「素人学芸会」(2002/03/11号)
金曜日の夜、某CHでやっている「ミュージック・ステーション」
という番組を見た。

        「!!」

最初素人のカラオケかと思った。
ひどい。いくら最近の歌手が下手だといってもこれは。
民放は無料だから許せるけど、これで金取られたら怒るぞ。

極最近の若い歌手は歌が下手な分を踊りで誤魔化しているけど、
その踊り、いやあれは「踊り」じゃなくて「動き」だな、
にしても単調なので、振り付けというものには程遠い。
さらにその上、最近の連中は肌が汚く、それを隠すためか化粧もひどい。
子供の落書きのようだ。
はっきり言って、聞くにも見るにも耐えない。

別に歌が下手なだけなら構わない。
昔だって、例えば「八時だよ全員集合」でも新人歌手が出て、
下手な歌を聞かせていたのだから。でも、今ほど下品じゃなかった。
それは下手な子は下手なりに一生懸命なのが解ったから、
応援したくなったからだ。

ところが今の若手というのは、何か勘違いしているようで、
自分がうまいと思っているか、ただ単に人気が出れば良いと思っているか、
若気の至りとしては許されるが、ダイヤの原石の輝きというか、
本物になる光はかけらもない。

ちょくちょくメンバーが変わ(増え)ても平気で継続している
グループがあるが、それを見えに付け、そう思う。
子供の寄せ集めだから、代わりはいくらでも補充出来る。

まあ、本人達はまだ良しとしよう。
もっと許せないのはそういう連中の歌を、非常に悪い音で録音して
売りまくっているレコード会社の方だ。

一度「モーニング娘。」という連中の曲の録音を聞かせてもらったことがある。
余りの汚さに絶句し、最後まで聞けなかった。
録音が悪すぎるのだ。
たまたまこれだけかと思っていたが、どうもいろいろ聞いてみると、最近の
日本の若手の録音は軒並み駄目らしい。

どうやら、聞く側の年齢層を考慮すると、聞かれるのは大凡ラジカセであり、
最近のラジカセはまた音が滅法悪いので、それで聞いた時に
そこそこに聞こえるように音を細工してあるのだそうだ。

こういう話をすると、「最近の若い歌手は映像と合わせて何ぼだから・・・」
という連中がいる。

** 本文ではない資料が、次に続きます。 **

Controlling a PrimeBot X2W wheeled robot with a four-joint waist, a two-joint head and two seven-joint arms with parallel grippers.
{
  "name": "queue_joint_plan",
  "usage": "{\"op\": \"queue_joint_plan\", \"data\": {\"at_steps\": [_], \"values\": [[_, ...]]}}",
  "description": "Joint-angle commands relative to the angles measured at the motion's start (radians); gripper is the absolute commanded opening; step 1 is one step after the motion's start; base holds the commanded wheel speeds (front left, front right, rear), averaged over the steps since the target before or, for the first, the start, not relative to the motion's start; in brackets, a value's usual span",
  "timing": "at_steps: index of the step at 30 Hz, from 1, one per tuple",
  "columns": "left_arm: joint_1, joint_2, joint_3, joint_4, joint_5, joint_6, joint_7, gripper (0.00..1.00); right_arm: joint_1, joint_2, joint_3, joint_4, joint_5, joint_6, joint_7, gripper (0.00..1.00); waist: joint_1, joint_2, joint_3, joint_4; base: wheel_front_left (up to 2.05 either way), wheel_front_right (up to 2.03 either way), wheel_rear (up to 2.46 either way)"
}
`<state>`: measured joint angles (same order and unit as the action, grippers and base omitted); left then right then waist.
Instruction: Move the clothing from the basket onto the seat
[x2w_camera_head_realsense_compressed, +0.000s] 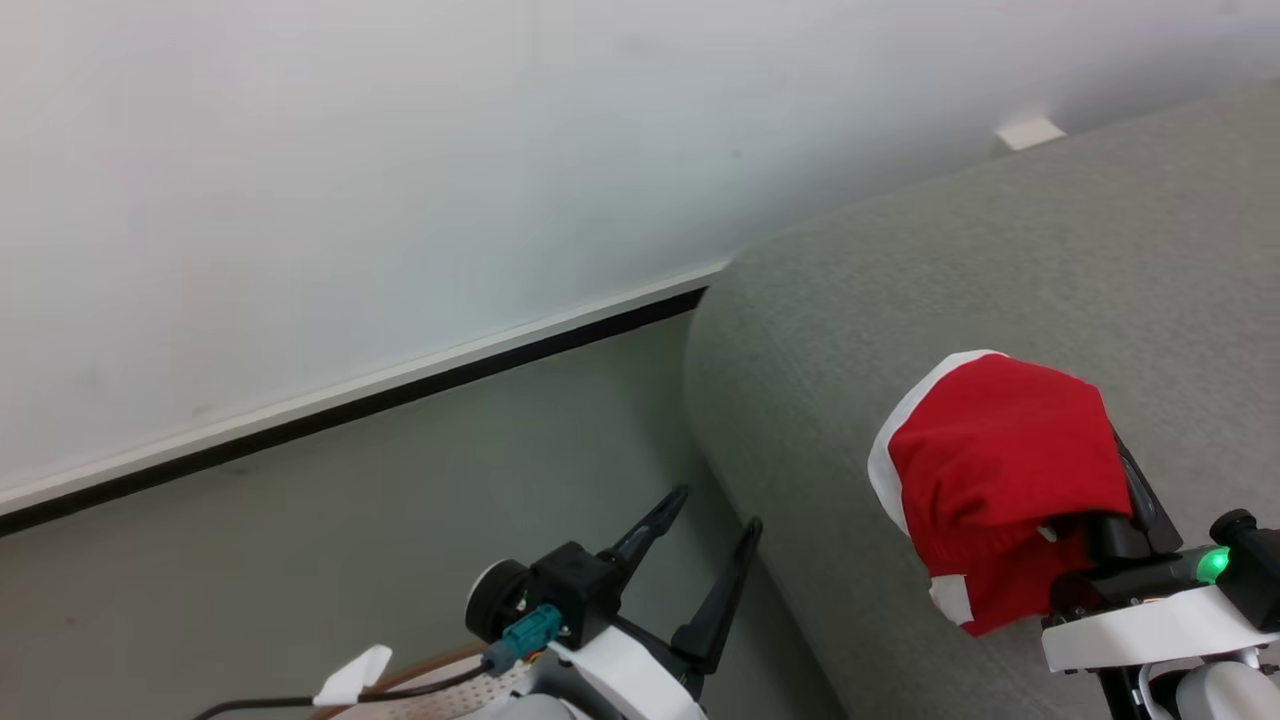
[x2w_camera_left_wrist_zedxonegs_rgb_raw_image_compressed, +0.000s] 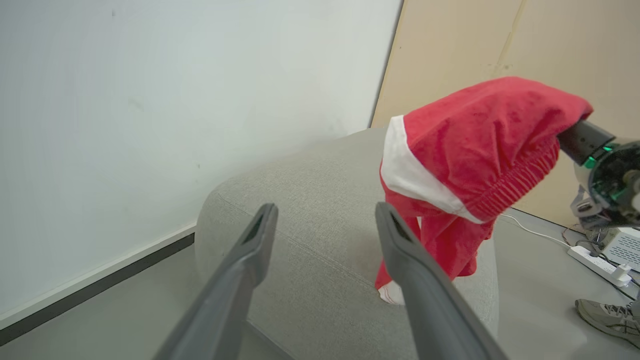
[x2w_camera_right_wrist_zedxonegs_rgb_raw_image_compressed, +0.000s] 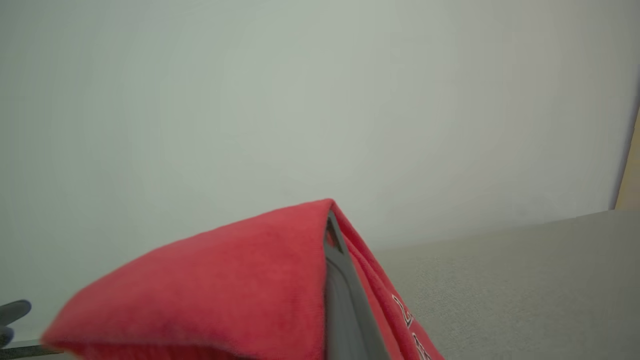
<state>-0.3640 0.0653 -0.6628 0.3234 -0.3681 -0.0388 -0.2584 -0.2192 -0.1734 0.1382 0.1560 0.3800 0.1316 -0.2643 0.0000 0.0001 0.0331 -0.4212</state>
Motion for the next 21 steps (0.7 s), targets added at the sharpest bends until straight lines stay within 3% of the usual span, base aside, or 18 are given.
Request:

確かにそういう歌手は歌だけでなくその動きと共に
評価しないとまともに評価出来ないのかも知れないが、
だからといって、売っているCDの録音が悪くて言いという理由にはならない。
映像付きでも音は重要だ。いや、もし絶対に映像と共に評価しろというなら、
音声だけのもの、CD等を売ってはいけない。

要するにだ。安作りの素人まがいの歌手だから、そんなに金を掛けられないのだ。
また、どうせ速く消えるから、言いものを作ってやろうという気もないのだ。
適当に作って適当に売るということ。

こういう状況で「CDの売り上げが落ちている」と言って騒ぐのだから、
本末転倒である。この理由をCDのコピーのネット配信にあるという。
それもあろうとは思うが、本物でないのだからコピーしてやろう、
そう思うというのもあるのではないだろうか。
コピーしても変わりない音であるとも言える。
本物で、感動する歌なら、買おうと思うはずだ。

偽物で誤魔化そうとするのは、別に音楽業界だけではない。
最近話題(?)の食品業界を始め、いろんな業界でそうなっている。

そもそも日本でこんな偽物が増えたのは、戦後日本が資材がなく本物を
作り出せない時に、せめて本物らしい物を作って心だけでも満足しようとした
先陣の知恵の末路である。
その当時、それを作ったことを責められない。むしろ素晴らしいことだが、
本物が作れる時代になっても、利益が上がる故にそれを続けてきた
企業の醜態が今の世の中である。

本物を知らずに育った世代が本物を見極められないのは道理だが、
本物は一度知れば直ぐに解る。
紛い物はしょせん紛い物だ。

最近は幸いなことに「本物」の情報が手にはいるようになった。
少しの努力で本物が手に入るようになり、また本物を知り、それを望む人も増え、
高くてもそれに投資する人が増えてきた。
それによって、本物を作り続けた人の苦労もむくわれるようになってきた。

日本が偽物が充満する世界で終わるか、本物を見きわまる国になるか。
その重大な瀬戸際が、今来ているように思われる。